── GIVEN MATERIAL ──

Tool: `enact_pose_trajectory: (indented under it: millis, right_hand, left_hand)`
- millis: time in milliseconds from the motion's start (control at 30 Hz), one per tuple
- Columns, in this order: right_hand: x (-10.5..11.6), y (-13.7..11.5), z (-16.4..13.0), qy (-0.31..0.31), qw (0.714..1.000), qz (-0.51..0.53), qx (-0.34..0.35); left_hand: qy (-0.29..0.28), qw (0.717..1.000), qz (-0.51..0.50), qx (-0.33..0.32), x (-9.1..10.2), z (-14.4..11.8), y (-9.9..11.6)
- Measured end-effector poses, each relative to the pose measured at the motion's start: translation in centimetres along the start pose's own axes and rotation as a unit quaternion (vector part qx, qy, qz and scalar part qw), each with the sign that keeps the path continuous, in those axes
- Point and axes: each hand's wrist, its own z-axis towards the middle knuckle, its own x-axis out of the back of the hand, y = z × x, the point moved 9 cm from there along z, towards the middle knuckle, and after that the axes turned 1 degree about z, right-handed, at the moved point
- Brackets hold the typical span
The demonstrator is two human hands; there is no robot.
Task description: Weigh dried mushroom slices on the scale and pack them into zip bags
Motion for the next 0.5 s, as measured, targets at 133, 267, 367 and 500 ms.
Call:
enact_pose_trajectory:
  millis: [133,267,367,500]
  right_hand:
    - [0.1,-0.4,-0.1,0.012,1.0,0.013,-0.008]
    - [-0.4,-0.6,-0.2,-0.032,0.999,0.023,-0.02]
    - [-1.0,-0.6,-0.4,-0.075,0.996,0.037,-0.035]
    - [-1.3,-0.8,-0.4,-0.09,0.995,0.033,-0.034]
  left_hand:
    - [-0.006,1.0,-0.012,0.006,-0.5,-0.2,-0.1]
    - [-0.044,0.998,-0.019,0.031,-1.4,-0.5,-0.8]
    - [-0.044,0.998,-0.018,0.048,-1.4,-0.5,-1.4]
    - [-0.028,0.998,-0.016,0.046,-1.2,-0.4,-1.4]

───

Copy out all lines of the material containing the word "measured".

• **YOUR RESPONSE**
- Measured end-effector poses, each relative to the pose measured at the motion's start: translation in centimetres along the start pose's own axes and rotation as a unit quaternion (vector part qx, qy, qz and scalar part qw), each with the sign that keeps the path continuous, in those axes
Motion for the next 0.5 s, as measured, targets at 133, 267, 367 and 500 ms.

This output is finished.